Tous les 2 mois, il grimpait pour 45j seul dans cette colonne de pierre froide, étroite, sombre qui pour lui devenait rassurante, accueillante et ouvrait son horizon. C’est en franchissant la 180eme marche qu’il se sentait renaître. Une fois là-haut, tout devenait léger, tendre, clair et enivrant. La douceur de la brise maritime enchantait ses narines. Il fermait ses paupières et sentait ses pieds bien plantés sur le ciel ferme.

Gabriele levait ses bras avec justesse et stabilité. Il cherchait à les faire tutoyer les goélands, dont il captait l’oblique du piqué avec une précision incroyable.

 

Le meilleur moment : la ligne d’horizon droite, majestueuse et impériale que dessinait le coucher du soleil en bordant la mer. Autre instant féérique que L’Ange Gabriel dans les hauteurs de son phare, ne ratait jamais :  le lever du soleil. Non seulement parce qu’il éteignait la lumière de la nuit,  mais surtout parce qu’il pouvait à nouveau apprécier la droiture du loin. Les 45j passaient bien vite.

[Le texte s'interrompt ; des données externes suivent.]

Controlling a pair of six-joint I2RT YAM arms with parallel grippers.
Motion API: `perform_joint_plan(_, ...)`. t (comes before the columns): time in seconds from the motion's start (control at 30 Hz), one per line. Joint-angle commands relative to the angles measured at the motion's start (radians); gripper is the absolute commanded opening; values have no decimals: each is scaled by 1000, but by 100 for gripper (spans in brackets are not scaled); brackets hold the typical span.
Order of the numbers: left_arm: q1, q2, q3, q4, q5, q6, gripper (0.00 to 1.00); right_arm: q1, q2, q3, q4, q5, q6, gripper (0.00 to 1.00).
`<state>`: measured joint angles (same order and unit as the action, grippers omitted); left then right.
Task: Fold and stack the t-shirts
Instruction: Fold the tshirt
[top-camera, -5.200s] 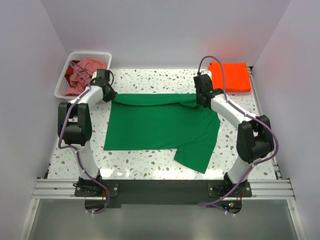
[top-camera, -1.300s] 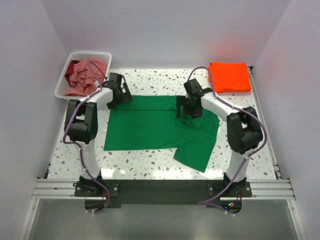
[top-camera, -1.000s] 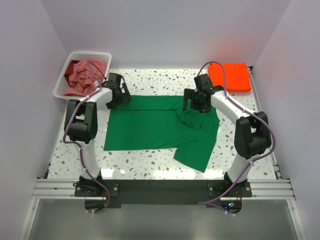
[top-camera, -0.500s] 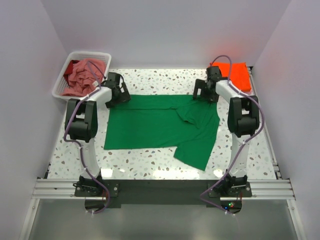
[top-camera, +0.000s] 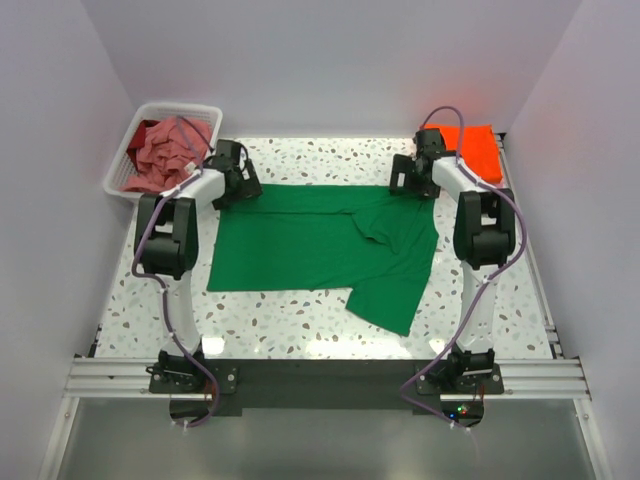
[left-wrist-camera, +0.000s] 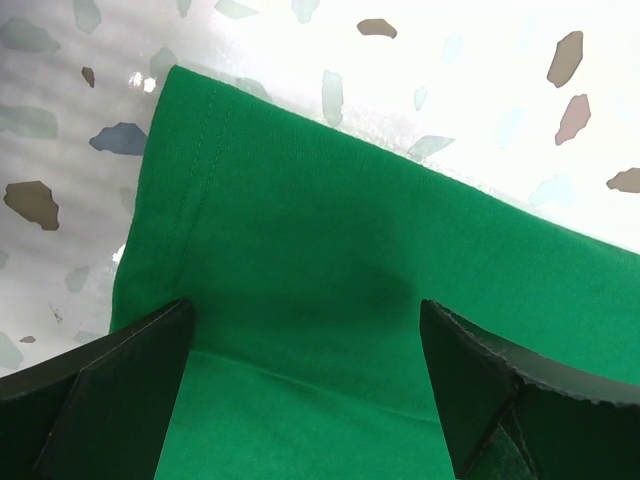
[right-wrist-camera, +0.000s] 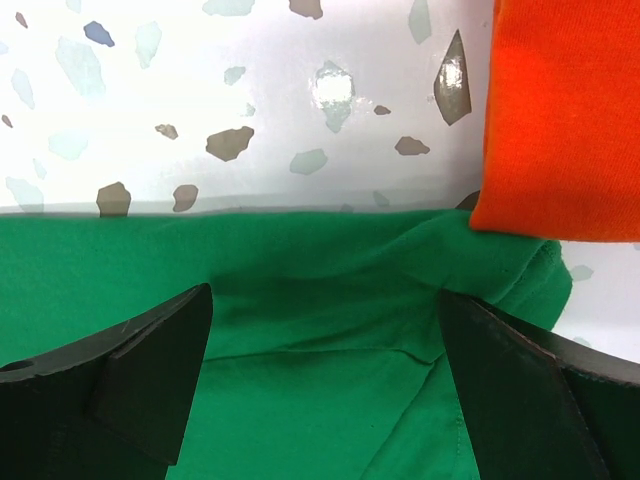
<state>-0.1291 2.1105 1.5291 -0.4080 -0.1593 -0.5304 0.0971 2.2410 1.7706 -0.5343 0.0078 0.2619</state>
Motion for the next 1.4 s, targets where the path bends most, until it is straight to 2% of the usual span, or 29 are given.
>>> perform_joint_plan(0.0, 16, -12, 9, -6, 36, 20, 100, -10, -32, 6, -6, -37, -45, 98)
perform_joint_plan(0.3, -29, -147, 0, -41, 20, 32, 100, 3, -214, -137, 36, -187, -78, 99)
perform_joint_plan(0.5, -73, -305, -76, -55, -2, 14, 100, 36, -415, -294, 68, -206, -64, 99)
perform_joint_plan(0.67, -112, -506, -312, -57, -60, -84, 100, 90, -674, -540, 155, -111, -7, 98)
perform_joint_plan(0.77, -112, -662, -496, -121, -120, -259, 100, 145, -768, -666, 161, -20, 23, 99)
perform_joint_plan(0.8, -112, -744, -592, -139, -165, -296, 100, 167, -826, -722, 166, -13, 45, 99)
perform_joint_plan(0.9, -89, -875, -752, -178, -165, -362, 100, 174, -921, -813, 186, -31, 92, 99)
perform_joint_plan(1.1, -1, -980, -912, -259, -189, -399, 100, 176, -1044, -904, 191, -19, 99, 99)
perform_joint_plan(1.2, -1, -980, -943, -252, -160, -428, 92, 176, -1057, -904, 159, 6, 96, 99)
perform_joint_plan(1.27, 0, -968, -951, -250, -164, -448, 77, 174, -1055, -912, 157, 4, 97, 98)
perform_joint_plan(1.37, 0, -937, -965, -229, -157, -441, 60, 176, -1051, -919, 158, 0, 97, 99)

Et il allait falloir redescendre, ce qu’il redoutait, à chaque fois.

Gabriel saisit son fidèle baluchon, ferma la porte du phare et dans un soupir, amorçât sa descente. Il démarra doucement pour profiter encore un peu de sa précaire stabilité. Les marches défilaient sous ses pieds assurés, sa main gauche tenait délicatement la corde de fermeture du sac. Puis, l’appréhension l’accaparait, sournoise mais domestiquée. Son pied droit allait bientôt rencontrer la 47eme marche. Frontière immuable qui le ramènerait dans ce monde déséquilibré et sans repère.

Il sentait la prison de ses perceptions l’enfermer à mesure de la descente. Sa main se resserra autour de la corde du sac. 80eme marche. Il en restait encore 144. Maintenant, Ses deux mains touchaient les parois étroites de sa colonne de lumière dont il approchait l’ombre.

Il tanguait, voguait de Charybde en Sylla. Plus de boussole. Ses épaules se fracassaient contre le granit froid. 110eme marche. Il luttait pour garder le cap. A présent, plus de gouvernail.

La corde de son sac avait franchi son épaule depuis bien longtemps. Elle cisaillait le pli de son coude.150eme marche. Il plaqua son dos contre le mur pour tacher de ne plus sentir sa tête bringuebaler. Maintenant presqu’en aveugle, les omoplates épousant le mur, les bras tendus et fondus dans la pierre, les mains collées à la rampe il descendait. 200eme marche. Il ne lui en restait plus que 27.

27 interminables marches à franchir.

Voilà que sa main saisit la poignée de porte de sortie de son paradis d’altitude.

Il entendait des voix familières. Les mêmes qui l’avaient encouragé dans son odyssée infernale. A l’arrivée – ses amis l’attendaient.

Ils allaient maintenant le raccompagner chez lui, à la Rochelle, dans son appartement du 10eme étage.

Il y retrouverait la mer au loin, et sa ligne de flottaison.